Things Anyone Can Do:
Use your money to create change. There’s an old rule of thumb that when people donate money to a cause, they can usually afford to give twice as much as they actually do. So if you’re currently giving money to environmental groups, please keep doing that. But in addition, please consider giving that much again to groups that are on the front lines of environmental justice. Although many large environmental organizations saw a big bump up in donations after the November 2016 election, lots of small, scrappy groups who fight environmental racism didn’t. These are the groups who hire the most people of color, and they could really use your assistance.
If you’re tired of being asked for money, it may help if you remember that more than 70 percent of all charitable giving in the United States comes from individuals, but only 3 percent goes to environmental and animal welfare groups. If you have more time than money, you can volunteer.
Use your voice to push. You can also help by pressuring mainstream environmental groups to desegregate. An easy way is to participate in Green 2.0’s accountability campaign, which uses Twitter to encourage environmental foundations to make their own staffs and boards more diverse.
If you’re a member of an environmental group, ask them what they’re doing to desegregate and support communities of color. If the group already has a diversity statement, you can ask how they’re implementing it. If the group doesn’t have a diversity statement, you can ask them to write one.
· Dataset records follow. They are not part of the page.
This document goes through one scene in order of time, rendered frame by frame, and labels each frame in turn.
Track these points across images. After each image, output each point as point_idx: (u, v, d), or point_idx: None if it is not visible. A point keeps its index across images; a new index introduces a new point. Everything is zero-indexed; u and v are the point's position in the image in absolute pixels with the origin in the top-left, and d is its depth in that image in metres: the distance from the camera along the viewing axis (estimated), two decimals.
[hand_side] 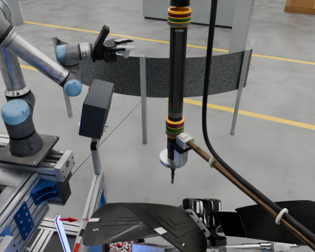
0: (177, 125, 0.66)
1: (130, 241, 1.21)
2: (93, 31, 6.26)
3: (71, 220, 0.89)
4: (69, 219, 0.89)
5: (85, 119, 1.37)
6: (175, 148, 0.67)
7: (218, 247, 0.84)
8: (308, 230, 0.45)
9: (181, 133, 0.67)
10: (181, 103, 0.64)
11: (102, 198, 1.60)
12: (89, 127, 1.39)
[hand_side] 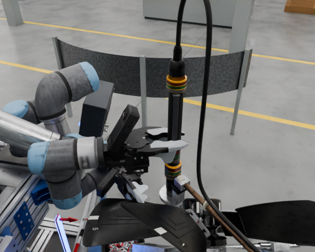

Keep in mind that some organizations will not be receptive to a direct approach. At one small group I worked for, I quickly found that talking openly about diversity triggered instant resistance — even though the group already had employees who weren’t white. Because I had become that group’s executive director after a difficult job search that included several months of unemployment that I couldn’t afford to experience again so soon, I changed tack. I quietly put my efforts into building the organization’s relationships with more diverse groups and seeking funding that would require it to diversify. The latter is why it’s so important to get more environmental foundations and donors on board.
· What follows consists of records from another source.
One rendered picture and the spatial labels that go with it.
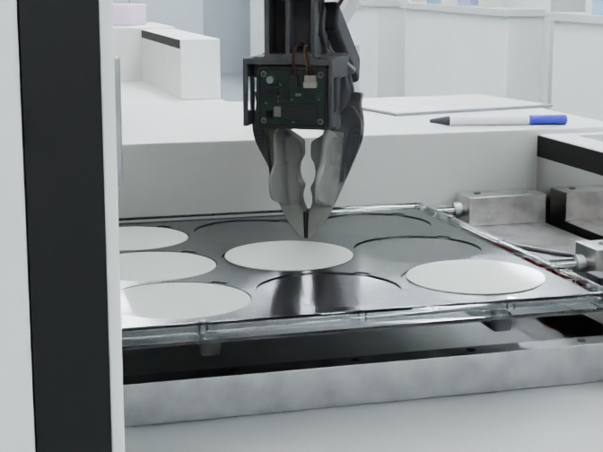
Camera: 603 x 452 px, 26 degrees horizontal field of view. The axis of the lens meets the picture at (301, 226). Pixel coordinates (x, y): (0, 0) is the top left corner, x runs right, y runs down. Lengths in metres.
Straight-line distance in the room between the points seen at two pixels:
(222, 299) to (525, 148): 0.50
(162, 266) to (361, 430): 0.21
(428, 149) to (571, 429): 0.45
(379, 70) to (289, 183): 8.56
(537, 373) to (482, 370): 0.04
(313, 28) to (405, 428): 0.32
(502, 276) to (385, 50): 8.68
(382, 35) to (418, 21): 0.82
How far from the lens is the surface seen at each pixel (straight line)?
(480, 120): 1.33
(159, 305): 0.88
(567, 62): 6.91
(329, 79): 0.99
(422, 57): 8.77
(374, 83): 9.68
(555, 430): 0.89
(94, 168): 0.36
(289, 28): 0.99
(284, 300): 0.89
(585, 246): 1.04
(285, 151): 1.07
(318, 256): 1.02
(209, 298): 0.89
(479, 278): 0.95
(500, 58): 7.65
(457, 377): 0.94
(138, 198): 1.20
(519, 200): 1.26
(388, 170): 1.26
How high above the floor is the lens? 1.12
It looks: 11 degrees down
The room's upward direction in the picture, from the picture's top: straight up
Things You Can Do if You Work for an Environmental Group
Look outside. First, change hiring processes to make them more inclusive. Many environmental jobs go to people who are already known to people at the organization or their friends. Because friendship in America is still highly segregated and most environmental groups have largely white staffs and boards, network-based hiring approaches favor whites. In addition, many environmental job listings are posted only on specialized job boards or email lists that that potential job applicants will not know about unless someone already working in the field clues them in. Since most of the people working in the environmental field are white, this method of publicizing job openings selects for white candidates.
Try harder. A common excuse for all-white or nearly all-white environmental group staffs is that diverse candidates did not apply. When this happens, it reflects a group’s social isolation. Fixing it means working long before the hiring process begins to build relationships with people who are more representative of what America looks like now. I have found community colleges, local United Way organizations, and VISTA and AmeriCorps groups helpful for finding new entry-level employees from outside the personal networks of coworkers and board members. Organizations looking for more senior workers may need to build different relationships.
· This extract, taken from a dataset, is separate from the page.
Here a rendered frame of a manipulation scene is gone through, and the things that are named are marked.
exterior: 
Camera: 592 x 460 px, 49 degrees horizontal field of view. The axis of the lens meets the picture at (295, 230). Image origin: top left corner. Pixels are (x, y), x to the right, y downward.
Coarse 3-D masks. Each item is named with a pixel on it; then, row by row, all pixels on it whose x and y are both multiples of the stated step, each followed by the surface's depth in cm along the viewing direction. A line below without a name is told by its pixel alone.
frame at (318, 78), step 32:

Yes, I know this takes time that’s in short supply, and some will complain that it’s not part of their group’s mission. But if environmentalists don’t bust out of their current ways of doing things, the situation won’t improve.
Think about degrees of separation. Whether they realize they’re doing it or not, many organizations use college degree requirements as a filter to reduce the number of applicants. Although for some jobs, such as environmental attorneys, specific degrees and professional certifications are mandatory to do the work, many jobs at environmental groups don’t really require a university degree. Since going to college is expensive and college degrees are not evenly distributed by race and ethnicity, requiring college degrees for jobs that don’t actually need them filters applicants by social class, race and ethnicity.
Know that this change is vitally important and worth your time and money. From personal experience I can tell you that being paid to be a professional conservationist is life-changing. It means you can spend most of your time working on the environmental issues that mean so much to you instead of having to support yourself with a day job and volunteer on the side. Those who get hired by the largest environmental groups have the opportunity to do this work for a middle-class income and benefits. Reserving that experience primarily for whites is not only unjust, but robs the movement of talented people who would make it stronger.
© 2017 Kelly Fuller. All rights reserved.
The opinions expressed above are those of the author and do not necessarily reflect those of The Revelator, the Center for Biological Diversity, or their employees.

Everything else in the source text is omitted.